Re: [PATCH v2 1/2] EDAC/ghes: Add EDAC device for reporting the CPU cache errors
From: Rafael J. Wysocki
Date: Fri Feb 05 2021 - 19:19:17 EST
On Fri, Jan 29, 2021 at 1:03 PM Shiju Jose <shiju.jose@xxxxxxxxxx> wrote:
>
> CPU L2 cache corrected errors are detected occasionally on
> few of our ARM64 hardware boards. Though it is rare, the
> probability of the CPU cache errors frequently occurring
> can't be avoided. The earlier failure detection by monitoring
> the cache corrected errors for the frequent occurrences and
> taking preventive action could prevent more serious hardware
> faults.
>
> On Intel architectures, cache corrected errors are reported and
> the affected cores are offlined in the architecture specific method.
> http://www.mcelog.org/cache.html
>
> However for the firmware-first error reporting, specifically on
> ARM64 architectures, there is no provision present for reporting
> the cache corrected error count to the user-space and taking
> preventive action such as offline the affected cores.
>
> For this purpose, it was suggested to create the CPU EDAC
> device for the CPU caches for reporting the cache error count
> for the firmware-first error reporting.
> The EDAC device blocks for the CPU caches would be created
> based on the cache information obtained from the cpu_cacheinfo.
>
> User-space application could monitor the recorded corrected error
> count for the earlier hardware failure detection and could take
> preventive action, such as offline the corresponding CPU core/s.
>
> Add an EDAC device and device blocks for the CPU caches
> based on the cache information from the cpu_cacheinfo.

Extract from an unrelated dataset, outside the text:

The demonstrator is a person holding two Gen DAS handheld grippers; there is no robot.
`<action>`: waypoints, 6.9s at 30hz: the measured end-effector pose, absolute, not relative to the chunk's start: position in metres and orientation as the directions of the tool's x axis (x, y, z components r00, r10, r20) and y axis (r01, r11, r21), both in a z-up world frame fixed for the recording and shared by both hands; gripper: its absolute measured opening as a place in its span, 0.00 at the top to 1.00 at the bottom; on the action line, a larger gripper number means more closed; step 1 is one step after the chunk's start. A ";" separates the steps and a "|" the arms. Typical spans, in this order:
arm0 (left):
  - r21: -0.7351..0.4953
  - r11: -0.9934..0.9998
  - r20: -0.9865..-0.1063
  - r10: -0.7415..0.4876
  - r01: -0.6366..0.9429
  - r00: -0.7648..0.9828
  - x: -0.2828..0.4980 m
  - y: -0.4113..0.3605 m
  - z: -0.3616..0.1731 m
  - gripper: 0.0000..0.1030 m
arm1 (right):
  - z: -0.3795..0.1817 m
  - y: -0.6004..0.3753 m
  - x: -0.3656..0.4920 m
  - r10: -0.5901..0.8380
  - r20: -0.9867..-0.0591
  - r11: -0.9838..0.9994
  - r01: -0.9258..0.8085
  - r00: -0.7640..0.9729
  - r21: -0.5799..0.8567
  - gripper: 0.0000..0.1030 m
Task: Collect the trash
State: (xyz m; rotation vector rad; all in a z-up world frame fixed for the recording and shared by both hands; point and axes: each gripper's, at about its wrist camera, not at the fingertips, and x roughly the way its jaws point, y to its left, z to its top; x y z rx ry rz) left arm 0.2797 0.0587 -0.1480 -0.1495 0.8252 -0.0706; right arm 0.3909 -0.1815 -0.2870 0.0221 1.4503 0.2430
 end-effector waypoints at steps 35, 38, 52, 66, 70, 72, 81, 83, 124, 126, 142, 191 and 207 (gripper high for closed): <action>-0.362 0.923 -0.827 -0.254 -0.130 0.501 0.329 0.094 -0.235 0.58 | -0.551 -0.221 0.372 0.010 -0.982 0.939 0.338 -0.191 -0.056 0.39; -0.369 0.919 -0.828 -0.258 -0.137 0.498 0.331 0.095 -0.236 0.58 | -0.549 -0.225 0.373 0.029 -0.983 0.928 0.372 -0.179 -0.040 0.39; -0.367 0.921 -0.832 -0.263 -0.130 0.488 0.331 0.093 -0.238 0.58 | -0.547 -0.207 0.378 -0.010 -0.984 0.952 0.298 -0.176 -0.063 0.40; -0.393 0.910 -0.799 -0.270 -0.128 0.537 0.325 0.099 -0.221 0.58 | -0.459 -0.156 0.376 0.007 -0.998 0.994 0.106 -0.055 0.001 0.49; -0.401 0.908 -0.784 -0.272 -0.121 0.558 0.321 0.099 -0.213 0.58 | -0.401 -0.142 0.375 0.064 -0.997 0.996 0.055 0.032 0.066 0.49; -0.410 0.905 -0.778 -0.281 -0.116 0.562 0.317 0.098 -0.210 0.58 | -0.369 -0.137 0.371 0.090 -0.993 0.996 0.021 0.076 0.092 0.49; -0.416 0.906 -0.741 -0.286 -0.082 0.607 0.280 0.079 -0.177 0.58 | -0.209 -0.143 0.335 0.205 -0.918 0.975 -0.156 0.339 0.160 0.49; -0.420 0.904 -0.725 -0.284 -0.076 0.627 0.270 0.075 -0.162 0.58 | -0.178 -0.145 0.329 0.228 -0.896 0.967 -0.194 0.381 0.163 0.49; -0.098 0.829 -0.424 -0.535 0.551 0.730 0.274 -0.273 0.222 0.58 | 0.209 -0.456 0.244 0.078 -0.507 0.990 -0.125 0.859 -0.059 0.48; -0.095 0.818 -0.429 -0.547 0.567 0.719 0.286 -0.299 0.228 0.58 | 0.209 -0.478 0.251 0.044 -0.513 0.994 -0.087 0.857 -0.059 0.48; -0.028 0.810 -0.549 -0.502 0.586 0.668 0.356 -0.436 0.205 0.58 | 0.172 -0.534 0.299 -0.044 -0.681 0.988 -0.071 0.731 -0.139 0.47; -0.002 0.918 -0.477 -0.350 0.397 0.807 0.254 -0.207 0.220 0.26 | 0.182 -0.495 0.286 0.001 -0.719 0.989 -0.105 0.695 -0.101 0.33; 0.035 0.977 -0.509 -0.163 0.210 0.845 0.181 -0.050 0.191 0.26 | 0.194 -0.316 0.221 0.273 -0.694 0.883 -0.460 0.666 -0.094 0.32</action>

> The cache's corrected error count would be stored in the
> /sys/devices/system/edac/cpu/cpu*/cache*/ce_count.
>
> Issues and possible solutions,
> 1.Cache info is not available for the CPUs offline.
> EDAC device interface requires creating EDAC device
> and device blocks together. It requires the number
> of caches per CPU as device blocks for the creation.
> However, this info is not available for the
> offlined CPUs.
> Tested Solution: Find the max number of caches among
> online CPUs, create the EDAC device for CPUs caches
> and get and populate the cache info for an offline
> CPU later, when the error is reported on that CPU for
> the first time.
>
> 2. Reporting error count for the Shared caches.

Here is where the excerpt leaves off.